1日には地区連銀経済報告(ベージュブック)の発表があり、
最近の経済活動の状況、雇用、消費、製造の状況、住宅市 場の動向などが注目される。
NY連銀は、「11/12-12/9にかけ18回の公開市場操作を実施し、
1050億ドルの国債を購入(合計額には保有証券の償還資金の再投資も含む)」と発表。

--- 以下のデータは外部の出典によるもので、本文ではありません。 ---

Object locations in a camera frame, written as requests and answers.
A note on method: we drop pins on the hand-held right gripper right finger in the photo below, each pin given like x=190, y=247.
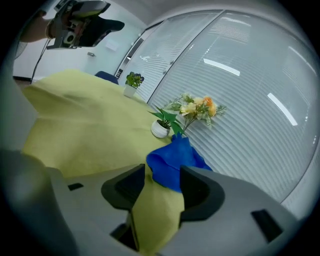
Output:
x=225, y=230

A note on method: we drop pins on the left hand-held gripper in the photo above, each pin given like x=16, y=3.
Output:
x=58, y=32

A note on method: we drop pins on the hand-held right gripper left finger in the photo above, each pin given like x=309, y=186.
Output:
x=95, y=215

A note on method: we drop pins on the blue cloth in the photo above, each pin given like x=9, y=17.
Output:
x=172, y=160

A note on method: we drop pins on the person's left forearm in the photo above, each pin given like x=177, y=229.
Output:
x=35, y=30

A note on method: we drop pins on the person's left hand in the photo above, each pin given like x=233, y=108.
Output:
x=75, y=23

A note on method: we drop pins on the blue chair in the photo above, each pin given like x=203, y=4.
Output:
x=107, y=76

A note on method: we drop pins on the yellow-green tablecloth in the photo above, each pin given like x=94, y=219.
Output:
x=87, y=120

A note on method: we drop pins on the green plant round white pot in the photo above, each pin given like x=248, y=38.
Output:
x=160, y=130

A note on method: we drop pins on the orange yellow flower bouquet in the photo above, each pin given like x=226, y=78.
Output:
x=197, y=106

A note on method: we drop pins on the white wall sign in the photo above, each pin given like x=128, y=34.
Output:
x=112, y=44

12日に72.3億ドル相当の国債を購入して、量的緩和第2弾を開始。
それ以降、15日に79.23 億ドル、16日に54.19億ドル、17日に81.54億ドル、18日に72.3億ドル、
19日に21.7億ドル、22日に82.57億ドルの国債購入を 継続。
23日に16.29億ドルのインフレ連動国債を購入した。
24日は国債購入がみられず、市場の失望を誘った模様。
ここまでの購入総額は480.12 億ドルとなる。
23日に北朝鮮が韓国砲撃を行ってから朝鮮半島は高度の緊張状態にあるが、
11/28-12/1にかけて米韓の大規模な合同軍事演習が黄海で実施されることになり、
期間中の北朝鮮の動向が注目される。
米政府は24日に中国政府に演習実施を通知、中国外務省は25日に懸念を表明していたが、
26日には「中国の排他的経済水域で許可なく軍事行動を行うことに反対する」との談話を発表した。

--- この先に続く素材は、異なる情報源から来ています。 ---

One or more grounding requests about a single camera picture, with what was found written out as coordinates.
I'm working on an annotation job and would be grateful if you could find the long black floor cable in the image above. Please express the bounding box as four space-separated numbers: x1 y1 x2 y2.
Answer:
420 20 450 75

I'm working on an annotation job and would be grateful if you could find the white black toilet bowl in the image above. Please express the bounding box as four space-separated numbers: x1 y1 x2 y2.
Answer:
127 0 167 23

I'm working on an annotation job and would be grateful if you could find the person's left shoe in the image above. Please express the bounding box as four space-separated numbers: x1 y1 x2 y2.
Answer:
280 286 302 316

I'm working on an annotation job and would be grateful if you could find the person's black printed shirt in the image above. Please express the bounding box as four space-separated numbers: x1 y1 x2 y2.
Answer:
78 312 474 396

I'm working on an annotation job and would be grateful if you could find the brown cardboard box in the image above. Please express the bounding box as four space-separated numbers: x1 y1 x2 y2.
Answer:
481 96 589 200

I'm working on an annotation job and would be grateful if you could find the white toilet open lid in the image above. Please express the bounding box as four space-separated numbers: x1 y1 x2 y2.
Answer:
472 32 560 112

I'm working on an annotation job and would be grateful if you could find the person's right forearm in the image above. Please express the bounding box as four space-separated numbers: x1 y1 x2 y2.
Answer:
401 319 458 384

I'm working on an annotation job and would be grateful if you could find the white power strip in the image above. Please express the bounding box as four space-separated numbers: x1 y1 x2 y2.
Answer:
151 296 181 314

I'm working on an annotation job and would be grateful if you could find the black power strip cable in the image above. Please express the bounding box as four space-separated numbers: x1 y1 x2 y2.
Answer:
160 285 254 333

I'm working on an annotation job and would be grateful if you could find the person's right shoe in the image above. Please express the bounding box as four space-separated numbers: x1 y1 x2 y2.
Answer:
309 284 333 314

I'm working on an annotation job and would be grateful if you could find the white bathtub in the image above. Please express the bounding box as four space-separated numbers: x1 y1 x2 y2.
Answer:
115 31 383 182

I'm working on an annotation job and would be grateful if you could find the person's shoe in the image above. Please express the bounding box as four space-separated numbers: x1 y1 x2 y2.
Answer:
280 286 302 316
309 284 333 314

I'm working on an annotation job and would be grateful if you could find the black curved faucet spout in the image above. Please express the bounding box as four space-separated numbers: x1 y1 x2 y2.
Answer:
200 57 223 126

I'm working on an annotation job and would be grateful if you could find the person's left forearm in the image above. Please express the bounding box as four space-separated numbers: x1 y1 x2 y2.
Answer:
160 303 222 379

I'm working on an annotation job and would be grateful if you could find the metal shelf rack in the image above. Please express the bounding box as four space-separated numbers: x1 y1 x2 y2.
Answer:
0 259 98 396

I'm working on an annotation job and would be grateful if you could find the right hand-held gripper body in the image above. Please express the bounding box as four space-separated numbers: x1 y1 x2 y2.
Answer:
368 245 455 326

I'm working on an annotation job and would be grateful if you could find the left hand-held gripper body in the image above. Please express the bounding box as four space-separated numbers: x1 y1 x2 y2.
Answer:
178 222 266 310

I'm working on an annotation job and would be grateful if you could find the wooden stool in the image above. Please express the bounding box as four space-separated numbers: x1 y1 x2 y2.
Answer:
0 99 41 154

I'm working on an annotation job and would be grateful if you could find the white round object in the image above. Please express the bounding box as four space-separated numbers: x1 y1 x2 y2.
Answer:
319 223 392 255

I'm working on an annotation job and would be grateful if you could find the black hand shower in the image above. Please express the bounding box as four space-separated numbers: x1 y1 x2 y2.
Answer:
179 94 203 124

なお、米国の財務省為替政策報告書について、発表のタイミング、中国に対する判断が注目される状況も続く。
11/29-12 /3の主な予定は、
29日(月):白川日銀総裁会見(名古屋市)、
30日(火):(日)10月失業率・有効求人倍率、10月鉱工業生産速報値、(米)9月 S&Pケース・シラー住宅価格指数、
11月シカゴ購買部協会景気指数、11月消費者信頼感指数、
1日(水):(日)須田日銀審議委員会 見、(米)11月ADP全米雇用報告、11月ISM製造業景気指数、 10月建設支出、
地区連銀経済報告(ベージュブック)、
2日(木):(日)西村日銀副 総裁講演、(米)10月中古住宅販売成約指数、
3日(金):(米)11月雇用統計、10月製造業受注、11月ISM非製造業景気指数(総合)。